• WHAT IS REQUIRED
Below are entries with pictures in them. Output exactly the lines starting at the line with "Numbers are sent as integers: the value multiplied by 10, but" and ending at the line with "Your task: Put", both included, but not the pictures.

• RECORDS FOR THIS EXERCISE
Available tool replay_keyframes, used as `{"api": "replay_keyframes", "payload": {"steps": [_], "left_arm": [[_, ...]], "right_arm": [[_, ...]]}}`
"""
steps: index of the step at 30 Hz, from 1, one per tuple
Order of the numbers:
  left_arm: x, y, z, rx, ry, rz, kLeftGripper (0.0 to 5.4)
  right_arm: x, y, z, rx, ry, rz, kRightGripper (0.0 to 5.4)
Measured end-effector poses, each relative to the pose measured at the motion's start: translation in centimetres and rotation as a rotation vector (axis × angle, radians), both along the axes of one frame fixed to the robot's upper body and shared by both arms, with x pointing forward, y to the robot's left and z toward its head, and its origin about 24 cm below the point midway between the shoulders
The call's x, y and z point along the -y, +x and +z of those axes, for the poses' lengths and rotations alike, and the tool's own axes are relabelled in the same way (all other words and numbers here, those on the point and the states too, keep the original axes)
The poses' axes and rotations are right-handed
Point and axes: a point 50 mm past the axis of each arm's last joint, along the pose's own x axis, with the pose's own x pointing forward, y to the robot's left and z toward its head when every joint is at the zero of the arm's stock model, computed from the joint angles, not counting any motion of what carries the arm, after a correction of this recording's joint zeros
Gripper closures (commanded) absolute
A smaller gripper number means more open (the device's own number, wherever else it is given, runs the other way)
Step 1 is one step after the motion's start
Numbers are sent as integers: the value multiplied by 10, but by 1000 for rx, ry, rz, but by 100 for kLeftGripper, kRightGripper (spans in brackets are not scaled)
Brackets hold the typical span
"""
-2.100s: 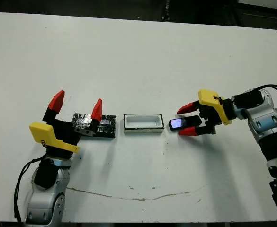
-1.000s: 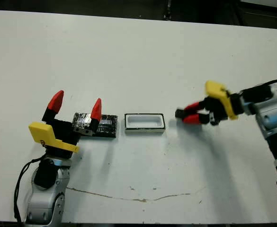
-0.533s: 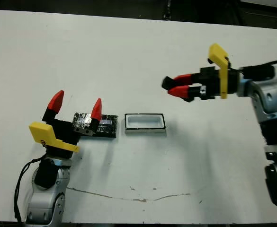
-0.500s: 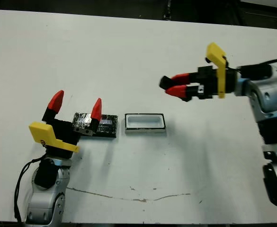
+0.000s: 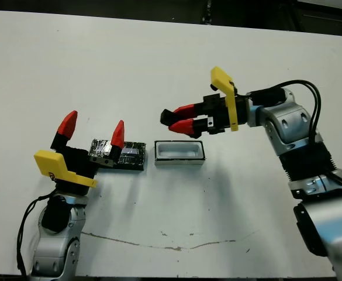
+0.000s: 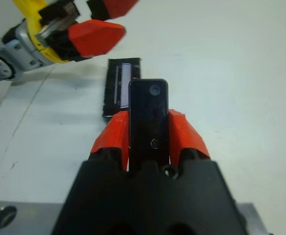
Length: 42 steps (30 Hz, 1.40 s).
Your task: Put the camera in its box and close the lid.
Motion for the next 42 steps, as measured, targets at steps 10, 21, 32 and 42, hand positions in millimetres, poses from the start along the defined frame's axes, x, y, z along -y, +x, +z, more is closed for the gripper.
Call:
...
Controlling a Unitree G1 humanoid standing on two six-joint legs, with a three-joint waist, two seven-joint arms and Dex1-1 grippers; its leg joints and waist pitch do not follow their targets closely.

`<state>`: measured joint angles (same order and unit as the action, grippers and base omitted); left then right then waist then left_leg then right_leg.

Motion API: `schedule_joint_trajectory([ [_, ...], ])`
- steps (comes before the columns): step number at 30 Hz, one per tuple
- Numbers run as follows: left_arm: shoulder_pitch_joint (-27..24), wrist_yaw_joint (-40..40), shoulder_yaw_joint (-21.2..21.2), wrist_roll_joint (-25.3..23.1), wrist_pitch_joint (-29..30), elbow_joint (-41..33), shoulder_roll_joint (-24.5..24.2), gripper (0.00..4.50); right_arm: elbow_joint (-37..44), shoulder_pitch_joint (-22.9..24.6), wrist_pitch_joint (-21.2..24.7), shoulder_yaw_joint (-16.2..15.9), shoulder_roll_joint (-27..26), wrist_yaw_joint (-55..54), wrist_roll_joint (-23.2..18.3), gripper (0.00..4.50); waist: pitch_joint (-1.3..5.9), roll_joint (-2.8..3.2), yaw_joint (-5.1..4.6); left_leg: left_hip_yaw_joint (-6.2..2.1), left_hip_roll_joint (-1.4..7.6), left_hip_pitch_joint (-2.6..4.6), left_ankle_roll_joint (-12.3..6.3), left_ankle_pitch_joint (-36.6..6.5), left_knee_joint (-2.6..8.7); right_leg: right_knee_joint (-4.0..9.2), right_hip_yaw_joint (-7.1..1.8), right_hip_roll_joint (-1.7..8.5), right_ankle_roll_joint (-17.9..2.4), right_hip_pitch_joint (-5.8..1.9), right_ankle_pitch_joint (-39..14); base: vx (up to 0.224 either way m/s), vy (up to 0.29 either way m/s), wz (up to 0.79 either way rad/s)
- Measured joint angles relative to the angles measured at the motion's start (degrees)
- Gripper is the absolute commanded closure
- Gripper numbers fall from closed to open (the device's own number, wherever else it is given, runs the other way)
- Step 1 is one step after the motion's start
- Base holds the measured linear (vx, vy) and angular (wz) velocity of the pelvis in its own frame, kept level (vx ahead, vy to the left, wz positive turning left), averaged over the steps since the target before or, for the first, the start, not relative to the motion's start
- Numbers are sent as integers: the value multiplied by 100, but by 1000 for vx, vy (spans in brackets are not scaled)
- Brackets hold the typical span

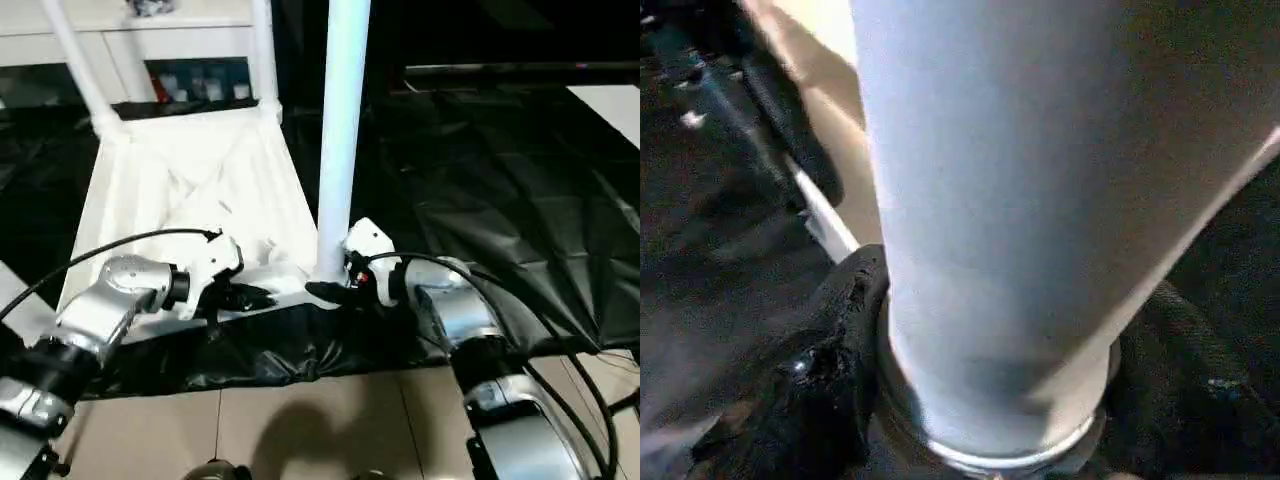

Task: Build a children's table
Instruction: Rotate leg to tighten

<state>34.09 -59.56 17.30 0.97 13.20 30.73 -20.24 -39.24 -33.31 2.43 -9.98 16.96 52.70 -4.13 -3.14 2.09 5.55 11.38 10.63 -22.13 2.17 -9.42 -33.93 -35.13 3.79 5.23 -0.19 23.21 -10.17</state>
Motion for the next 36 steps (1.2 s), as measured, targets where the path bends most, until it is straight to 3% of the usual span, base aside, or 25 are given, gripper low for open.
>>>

• EXPECTED ANSWER
Numbers are sent as integers: the value multiplied by 10, but by 1000 for rx, ry, rz, but by 100 for kLeftGripper, kRightGripper (spans in brackets are not scaled)
Brackets hold the typical span
"""
-2.100s: 
-1.000s: 
-0.533s: 
-0.500s: 
+0.000s: 
+0.000s: 
Length: 42 steps (30 Hz, 1.40 s).
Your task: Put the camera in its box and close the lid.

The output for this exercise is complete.